→ **Work instruction**
Whenever the word "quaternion" appears in a line of the data below, copy that line.

--- Exercise data Enclosed Below ---

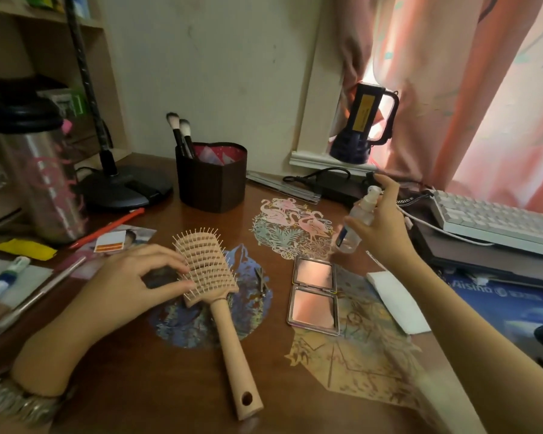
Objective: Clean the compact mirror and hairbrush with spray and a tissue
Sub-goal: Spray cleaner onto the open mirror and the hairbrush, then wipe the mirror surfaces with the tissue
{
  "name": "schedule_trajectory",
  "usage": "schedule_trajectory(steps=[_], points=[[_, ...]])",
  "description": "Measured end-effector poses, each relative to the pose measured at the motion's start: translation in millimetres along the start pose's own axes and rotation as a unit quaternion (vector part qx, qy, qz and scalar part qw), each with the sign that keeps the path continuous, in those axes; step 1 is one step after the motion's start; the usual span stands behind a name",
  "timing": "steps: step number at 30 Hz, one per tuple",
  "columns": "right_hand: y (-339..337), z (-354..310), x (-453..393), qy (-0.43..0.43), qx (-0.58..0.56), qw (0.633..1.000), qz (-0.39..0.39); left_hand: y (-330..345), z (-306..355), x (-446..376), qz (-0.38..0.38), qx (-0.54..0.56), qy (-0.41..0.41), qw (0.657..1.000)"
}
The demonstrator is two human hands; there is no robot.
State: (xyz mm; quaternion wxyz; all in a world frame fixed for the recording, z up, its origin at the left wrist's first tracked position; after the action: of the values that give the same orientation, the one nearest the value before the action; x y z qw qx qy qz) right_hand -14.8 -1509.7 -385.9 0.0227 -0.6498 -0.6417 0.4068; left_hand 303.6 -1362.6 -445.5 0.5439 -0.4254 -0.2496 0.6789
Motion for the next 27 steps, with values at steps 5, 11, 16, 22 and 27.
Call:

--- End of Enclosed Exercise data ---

→ **Response below**
  "description": "Measured end-effector poses, each relative to the pose measured at the motion's start: translation in millimetres along the start pose's own axes and rotation as a unit quaternion (vector part qx, qy, qz and scalar part qw), each with the sign that keeps the path continuous, in those axes; step 1 is one step after the motion's start; the usual span stands behind a name",
State: (xyz mm; quaternion wxyz; all in a world frame fixed for the recording, z up, its origin at the left wrist's first tracked position; after the action: of the values that give the same orientation, the one nearest the value before the action; x y z qw qx qy qz) right_hand -14.8 -1509.7 -385.9 0.0227 -0.6498 -0.6417 0.4068; left_hand 303.6 -1362.6 -445.5 0.5439 -0.4254 -0.2496 0.6789

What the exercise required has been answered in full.